Ohioans go to W.Va. to support EPA plan
A Pickerington high school senior shared the stage with powerful Ohio coal magnates Tuesday in the only opportunity the public has to formally voice their opinion about the Clean Power Plan.
About 270 people registered to testify at the two-day public hearing that began Tuesday in the heart of coal country in Charleston, West Virginia.
There, everyone from coal miners in full uniform to mothers of asthmatic
children weighed in on the U.S. Environmental Protection Agency’s plan to repeal the Clean Power Plan.
Proponents of the Obamaera rule aimed at reducing carbon emissions from power plants say it’s commonsense public health protection, a solution to climate change and investment in clean energy. The EPA and the coal industry have cast the plan as the epitome of far-reaching, job-killing regulation.
Four slots on Tuesday’s docket were reserved for St. Clairsville-based Murray Energy Corp. which, with its subsidiaries, represents Ohio’s largest coal producer.
“Now is the time to end the catastrophic destruction wrought by the Obama administration’s ‘War on coal,’ including the so-called Clean Power Plan,” said Bob Murray, the company’s chairman, president and CEO.
Also on the agenda was 18-year-old Haley Staudmyer, of Pickerington, who made the three-hour journey to West Virginia with a busload of central Ohio environmentalists.
“I definitely expect to be one of the youngest today,” Staudmyer said. “I’m ready to recognize climate change will be the greatest challenge we’ll have to address in my lifetime.”
Tuesday’s testimonies branched out to subjects from the future of renewable energy to utility bills, asthma rates and extreme weather events.
“I only realized in the last few years how democracy works. It’s not as easy as it seemed in elementary school. This hearing is part of it,” said Jackie Mostow, a 27-year-old Ohio State medical student who focused on the health implications of air pollution in her testimony.
What is the Clean Power Plan?
The 2015 Clean Power Plan is a cornerstone of former President Barack Obama’s climate-change agenda.
It calls for a 32 percent reduction in overall carbon dioxide emissions over 15 years.
It was immediately challenged in court by more than 20 states, including Ohio, and has never gone into effect.
In Ohio, where coal sales have continued to fall annually and miners represent just a fraction of 1 percent of the workforce, adversaries have called the plan a “thinly veiled assault on their livelihood.”
State lawmakers have split along party lines in their reaction to its proposed rollback.
Is there anything unusual about this week’s hearings?
Public comment is a routine, legally required step in official rulemaking.
The Obama administration held four public hearings, in Denver, Washington, Atlanta and Pittsburgh, before finalizing the Clean Power Plan.
This time around, the federal agency scheduled a single public hearing and placed it in politically symbolic coal country.
“There are a lot of people upset about this,” said Tracy Sabetta, a local National Wildlife Federation representative. “People can’t get to West Virginia if they live in Wyoming or Florida. It’s limiting.”

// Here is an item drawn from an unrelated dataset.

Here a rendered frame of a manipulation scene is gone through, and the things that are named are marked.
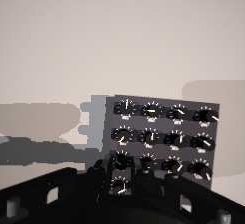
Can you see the black knob box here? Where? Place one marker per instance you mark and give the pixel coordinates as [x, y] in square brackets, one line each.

Regardless, the testimony is unlikely to have any effect on the rollback, said James Van Nostrand, director of West Virginia University Law’s Center for Energy and Sustainable Development.
“It’s clear the direction (the EPA) wants to go. Nothing they hear today will change anything,” he said.
Citizens also can submit written comments — already numbering about 3,600 — on the proposal until January 16, 2018.
What’s next?
Several Supreme Court decisions have triggered a legal obligation for the agency to regulate harmful greenhouse gases under the Clean Air Act.
That means the EPA is required to produce a replacement for the Clean Power Plan.
Industry leaders and environmental activists predict it will be years before such a replacement makes its way from draft to the federal registry.
Still, the Clean Power Plan repeal joins a growing list of administrative actions that have environmentalists increasingly worked up over the Trump cabinet’s response to climate change.
In unity with the scientific community at large, a majority of Ohioans believes in climate change, with more than half saying it’s driven mostly by human-caused greenhouse gas emissions, according to the Yale Project on Climate Change Communication.
Congress can move to address pollution and climate change by amending existing statutes or introducing new measures such as a carbon tax or a cap-and-trade policy. Van Nostrand said market forces and efforts by local governments also will continue to shape environmental policy moving forward.